Mike, also if what Joe asked with the backpressure is "not being applied",
if you're good with a profiler, I think joe and I both gravitated to
0x00000006c533b770 being locked in at
org.apache.nifi.provenance.PersistentProvenanceRepository.persistRecord(PersistentProvenanceRepository.java:757).
It would be interesting to see if that section is taking longer over time.

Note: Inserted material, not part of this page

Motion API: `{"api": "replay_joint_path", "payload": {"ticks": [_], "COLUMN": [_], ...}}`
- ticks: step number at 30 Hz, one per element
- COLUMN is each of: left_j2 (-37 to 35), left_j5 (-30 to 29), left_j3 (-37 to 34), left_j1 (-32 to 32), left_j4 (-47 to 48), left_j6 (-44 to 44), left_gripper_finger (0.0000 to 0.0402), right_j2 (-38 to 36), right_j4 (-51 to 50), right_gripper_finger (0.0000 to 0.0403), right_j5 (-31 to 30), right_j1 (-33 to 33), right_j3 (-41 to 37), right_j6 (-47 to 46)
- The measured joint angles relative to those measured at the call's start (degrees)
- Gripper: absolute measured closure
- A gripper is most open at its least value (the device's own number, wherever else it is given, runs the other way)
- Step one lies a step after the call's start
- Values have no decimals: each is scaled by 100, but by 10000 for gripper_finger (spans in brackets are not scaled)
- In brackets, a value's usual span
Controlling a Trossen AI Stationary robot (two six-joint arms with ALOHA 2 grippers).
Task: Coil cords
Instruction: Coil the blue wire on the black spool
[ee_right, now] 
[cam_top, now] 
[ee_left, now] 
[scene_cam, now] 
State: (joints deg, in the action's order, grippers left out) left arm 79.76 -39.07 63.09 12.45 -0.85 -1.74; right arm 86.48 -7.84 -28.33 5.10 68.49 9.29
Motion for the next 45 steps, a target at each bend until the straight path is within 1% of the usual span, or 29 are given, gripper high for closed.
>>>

On Thu, Feb 16, 2017 at 11:56 PM, Joe Witt <joe.w...@gmail.com> wrote:

> Mike
>
> One more thing...can you please grab a couple more thread dumps for us
> with 5 to 10 mins between?
>
> I don't see a deadlock but do suspect either just crazy slow IO going
> on or a possible livelock.  The thread dump will help narrow that down
> a bit.
>
> Can you run 'iostat -xmh 20' for a bit (or its equivalent) on the
> system too please.
>
> Thanks
> Joe
>
> On Thu, Feb 16, 2017 at 11:52 PM, Joe Witt <joe.w...@gmail.com> wrote:
> > Mike,
> >
> > No need for more info.  Heap/GC looks beautiful.
> >
> > The thread dump however, shows some problems.  The provenance
> > repository is locked up.  Numerous threads are sitting here
> >
> > at java.util.concurrent.locks.ReentrantReadWriteLock$ReadLock.lock(
> ReentrantReadWriteLock.java:727)
> > at org.apache.nifi.provenance.PersistentProvenanceRepository
> .persistRecord(PersistentProvenanceRepository.java:757)
> >
> > This means these are processors committing their sessions and updating
> > provenance but they're waiting on a readlock to provenance.  This lock
> > cannot be obtained because a provenance maintenance thread is
> > attempting to purge old events and cannot.
> >
> > I recall us having addressed this so am looking to see when that was
> > addressed.  If provenance is not critical for you right now you can
> > swap out the persistent implementation with the volatile provenance
> > repository.  In nifi.properties change this line
> >
> > nifi.provenance.repository.implementation=org.apache.nifi.provenance.
> PersistentProvenanceRepository
> >
> > to
> >
> > nifi.provenance.repository.implementation=org.apache.nifi.provenance.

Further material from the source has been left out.